Dirinya beranggapan, ide yang baik ini perlu didukung namun juga perlu dipikirkan efektivitas implementasinya. “Jangan sampai ada ketidakadilan baru (BPHTB tetap tinggi, tiap daerah beda perlakuan), dan juga menciptakan loopholes untuk melakukan penghindaran pajak,” jelasnya.
Menurut Prastowo, ini momentum terbaik untuk mulai memikirkan kebutuhan Comprehensive Tax Reform, sebuah reformasi perpajakan yang menyeluruh, menyentuh dimensi kebijakan, regulasi, dan administrasi, dan bukan tambal sulam.
Dengan demikian, ada injeksi visi baru sistem perpajakan yang berkeadilan. Revisi UU Perpajakan perlu dipertimbangkan menjadi revisi menyeluruh terhadap seluruh UU terkait (UU Perbankan, UU Adminduk, UU di bidang Pertanahan, dan UU Perpajakan) termasuk mandat harmonisasi, sinkronisasi, dan integrasi dengan sektor lain.

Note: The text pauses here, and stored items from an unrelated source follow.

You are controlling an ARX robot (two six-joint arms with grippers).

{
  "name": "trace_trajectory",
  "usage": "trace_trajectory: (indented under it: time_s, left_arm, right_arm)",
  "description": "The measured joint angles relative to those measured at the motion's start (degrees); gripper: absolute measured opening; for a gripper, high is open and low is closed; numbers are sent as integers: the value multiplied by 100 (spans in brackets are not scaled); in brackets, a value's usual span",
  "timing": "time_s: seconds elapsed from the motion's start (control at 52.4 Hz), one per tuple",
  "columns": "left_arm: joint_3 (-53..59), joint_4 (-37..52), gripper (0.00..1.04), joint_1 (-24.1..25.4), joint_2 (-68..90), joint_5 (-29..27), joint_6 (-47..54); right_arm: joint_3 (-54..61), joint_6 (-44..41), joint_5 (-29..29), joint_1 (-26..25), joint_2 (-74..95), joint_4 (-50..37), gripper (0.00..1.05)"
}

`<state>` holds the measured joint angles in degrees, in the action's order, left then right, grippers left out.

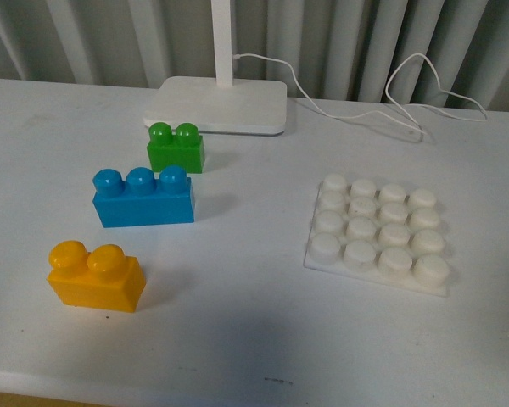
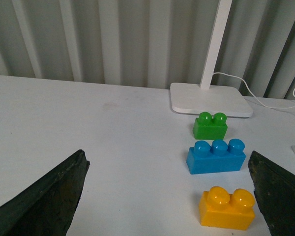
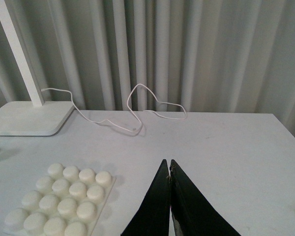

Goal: Insert yellow block into base center

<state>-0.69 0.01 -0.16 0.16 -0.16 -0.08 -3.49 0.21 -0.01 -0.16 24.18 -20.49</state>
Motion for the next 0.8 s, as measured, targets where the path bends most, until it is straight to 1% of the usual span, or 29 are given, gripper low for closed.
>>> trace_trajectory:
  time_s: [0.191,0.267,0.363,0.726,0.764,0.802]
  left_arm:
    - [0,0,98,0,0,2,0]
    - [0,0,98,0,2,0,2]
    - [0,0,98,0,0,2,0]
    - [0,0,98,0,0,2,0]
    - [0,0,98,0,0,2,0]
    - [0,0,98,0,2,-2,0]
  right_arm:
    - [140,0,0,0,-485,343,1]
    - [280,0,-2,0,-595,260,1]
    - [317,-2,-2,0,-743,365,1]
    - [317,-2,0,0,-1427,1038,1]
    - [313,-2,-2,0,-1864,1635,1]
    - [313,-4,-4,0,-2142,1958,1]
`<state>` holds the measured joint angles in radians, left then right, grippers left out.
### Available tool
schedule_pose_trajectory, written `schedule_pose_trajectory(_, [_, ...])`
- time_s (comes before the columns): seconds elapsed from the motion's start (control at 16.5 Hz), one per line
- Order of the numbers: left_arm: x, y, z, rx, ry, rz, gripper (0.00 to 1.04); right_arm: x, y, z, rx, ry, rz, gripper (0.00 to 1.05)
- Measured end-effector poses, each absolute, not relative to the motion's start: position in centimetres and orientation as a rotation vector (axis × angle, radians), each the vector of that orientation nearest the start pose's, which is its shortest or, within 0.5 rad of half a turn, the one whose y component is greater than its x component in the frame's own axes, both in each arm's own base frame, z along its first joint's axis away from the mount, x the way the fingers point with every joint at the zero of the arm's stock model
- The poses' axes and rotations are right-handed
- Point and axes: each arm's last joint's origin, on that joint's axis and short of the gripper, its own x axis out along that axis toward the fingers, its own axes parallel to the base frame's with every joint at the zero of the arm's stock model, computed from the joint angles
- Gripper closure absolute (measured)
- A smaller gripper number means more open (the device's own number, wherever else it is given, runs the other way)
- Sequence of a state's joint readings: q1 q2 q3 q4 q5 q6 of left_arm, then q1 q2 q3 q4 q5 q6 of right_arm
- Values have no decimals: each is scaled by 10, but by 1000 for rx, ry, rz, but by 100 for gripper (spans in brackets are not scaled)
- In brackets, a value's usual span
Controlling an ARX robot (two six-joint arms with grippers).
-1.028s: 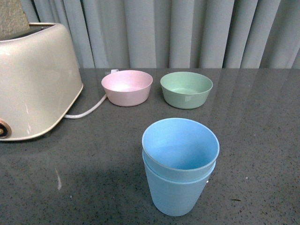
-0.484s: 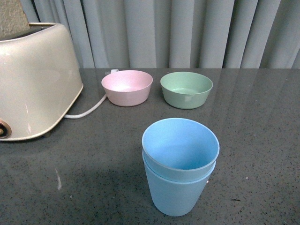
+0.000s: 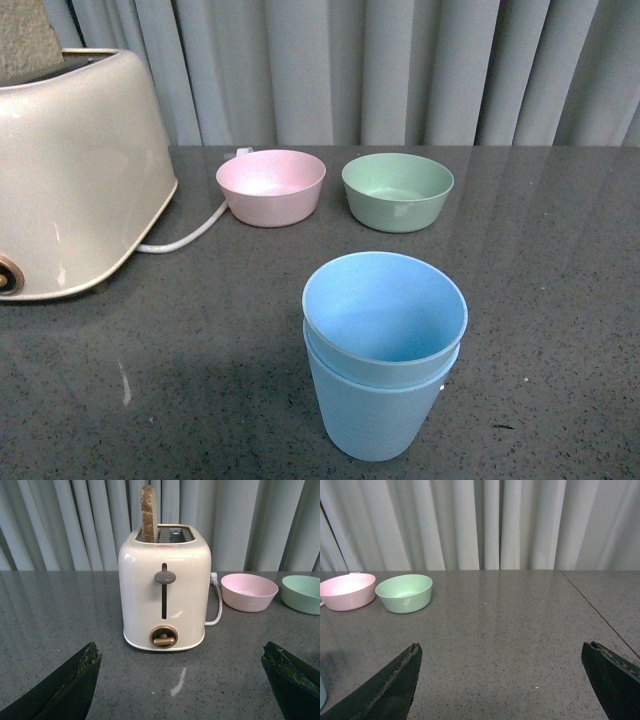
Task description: Stack blue cups with both arms
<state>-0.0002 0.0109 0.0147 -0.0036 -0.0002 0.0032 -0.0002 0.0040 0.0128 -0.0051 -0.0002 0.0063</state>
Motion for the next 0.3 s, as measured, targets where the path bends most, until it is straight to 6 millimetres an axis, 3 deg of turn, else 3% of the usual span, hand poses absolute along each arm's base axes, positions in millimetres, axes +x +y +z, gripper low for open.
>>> schedule_pose_trajectory(0.3, [97, 0, 167, 3, 0, 0, 7, 97, 0, 167, 6, -4, 0, 7])
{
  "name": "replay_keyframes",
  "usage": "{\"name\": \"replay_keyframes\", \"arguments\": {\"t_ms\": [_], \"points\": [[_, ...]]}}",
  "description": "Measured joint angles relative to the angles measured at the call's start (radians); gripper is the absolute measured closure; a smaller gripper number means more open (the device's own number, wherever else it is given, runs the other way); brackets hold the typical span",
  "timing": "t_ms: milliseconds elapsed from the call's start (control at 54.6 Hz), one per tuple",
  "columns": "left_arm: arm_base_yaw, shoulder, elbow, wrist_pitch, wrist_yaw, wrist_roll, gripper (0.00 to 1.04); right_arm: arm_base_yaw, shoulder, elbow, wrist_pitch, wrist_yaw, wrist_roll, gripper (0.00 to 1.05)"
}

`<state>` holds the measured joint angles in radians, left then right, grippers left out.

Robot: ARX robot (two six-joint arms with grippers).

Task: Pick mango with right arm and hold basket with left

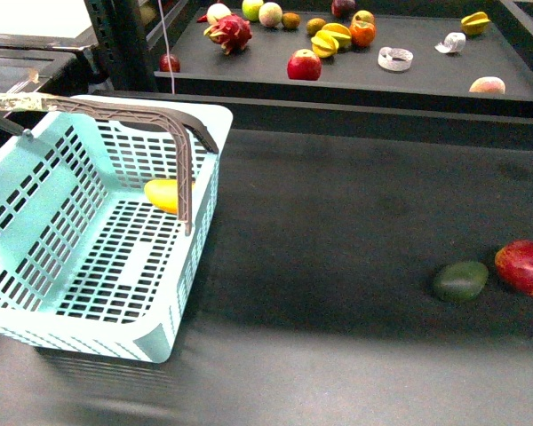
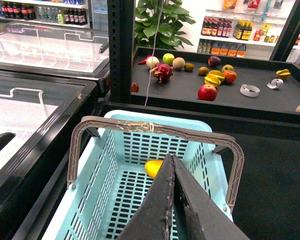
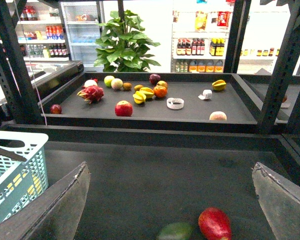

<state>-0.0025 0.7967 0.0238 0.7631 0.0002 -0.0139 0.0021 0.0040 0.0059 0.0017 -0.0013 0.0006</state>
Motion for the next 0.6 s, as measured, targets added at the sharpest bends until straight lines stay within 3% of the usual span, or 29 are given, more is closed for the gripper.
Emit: {"name": "replay_keyframes", "arguments": {"t_ms": [605], "points": [[0.0, -0.439, -0.003, -0.402, 0.0, 0.006, 1.03, 0.0, 0.0, 0.0, 0.0, 0.0, 0.0, 0.08]]}}
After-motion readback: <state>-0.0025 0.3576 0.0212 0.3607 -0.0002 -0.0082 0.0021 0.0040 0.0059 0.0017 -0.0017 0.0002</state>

Prastowo mendesak, pemerintah segera memberikan penjelasan yang utuh dan menyeluruh, agar tujuan kebijakan pajak tanah tidak menimbulkan keresahan di kalangan pelaku usaha real estate, atau kelompok masyarakat lainnya.
“Bahwa sasaran dan tujuan kebijakan ini cukup jelas dan tidak akan menimbulkan distorsi, bahkan menangkal upaya spekulasi dan melindungi akses warga negara pada tempat tinggal yang merupakan hak dasar, termasuk mendapatkan sumber daya berupa pajak untuk belanja sosial,” tutup Prastowo. (Fik/Gdn)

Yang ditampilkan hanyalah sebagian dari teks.